A perfect example of cognitive
dissonance, if ever there was one.
My father might have known better. He’d
been educated abroad, but the romance of the Old South dies hard. The romance
of losing. It rides the back of those Confederate horses we see on so many
statues. It mourns with the angels of sorrow in graveyards.
Honor. Chivalry. You will die for honor.
Your honor as a man, your family’s honor. The honor of your womenfolk. Suicide
is preferable to dishonor.
The dishonor of what made all that honor
and chivalry possible, namely an institution that required people to be counted
as “stock,” may not have entered my father’s mind. Did he ask himself how the
attitudes that supported slavery connected to the segregation we lived under? If
he did think about it, he never let me know.
Those Confederate statues in
Charlottesville, and elsewhere, have no meaning except what we bring to them. To
this granddaughter of a Confederate soldier they represent the South’s Defiance
and Sorrow after appalling bloodshed in the name of autonomy. Renewed defiance,
since most were raised well after the war ended. We have the right to be wrong,
and cruel, those statues say to me—even when the rest of the civilized world
has repudiated the institution we were wrong about.
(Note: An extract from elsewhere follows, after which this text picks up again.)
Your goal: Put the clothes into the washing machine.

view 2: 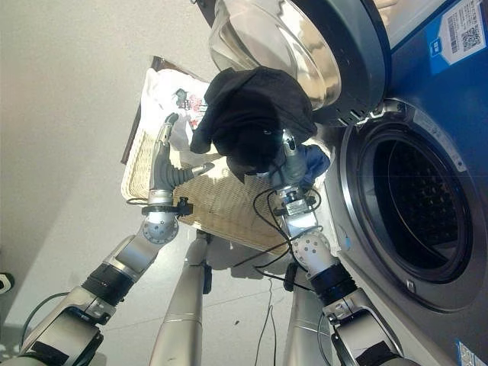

My schoolteachers hardly mentioned slavery
as a cause of the war. Perhaps they were too much aware of the blood ties
between it and the segregation they still lived under.
But it’s easy now to feel how the
statues appear to someone whose grandparents were slaves. They cause pain.
Is that what you or I want? (I don't.) But maybe that’s what the demonstrators intend. To keep pain alive, to keep fear
alive.
Fear has always been a weapon
fundamental to Klan activities and to the rule of despots worldwide. When self-declared
Nazis march beside white supremacists, and everyone is armed, they vividly evoke
the bullies Hitler employed to intimidate ordinary citizens, the paramilitary S.A.,
or Brownshirts. Without them, he would never have attained power.
In Charlottesville, they carried
swastika banners, clubs and shields, wore Hitler quotations on t-shirts. Marched
with torches on Friday night while chanting “Jew will not replace me.”
Jew? Huh? How did we get from statues of
Robert E. Lee to antisemitism?
The United States Army—our grandfathers,
uncles, brothers—helped liberate Buchenwald, Dachau, Auschwitz, places of horror,
death and sadistic suffering. Places of mass murder. Places whose sole measurement
was the efficiency with which they turned white people of many beliefs into starving
slaves, then corpses.
White people. People exactly like you
and me.
A diabolical alliance, white rage and
Nazi brutality. An un-American alliance.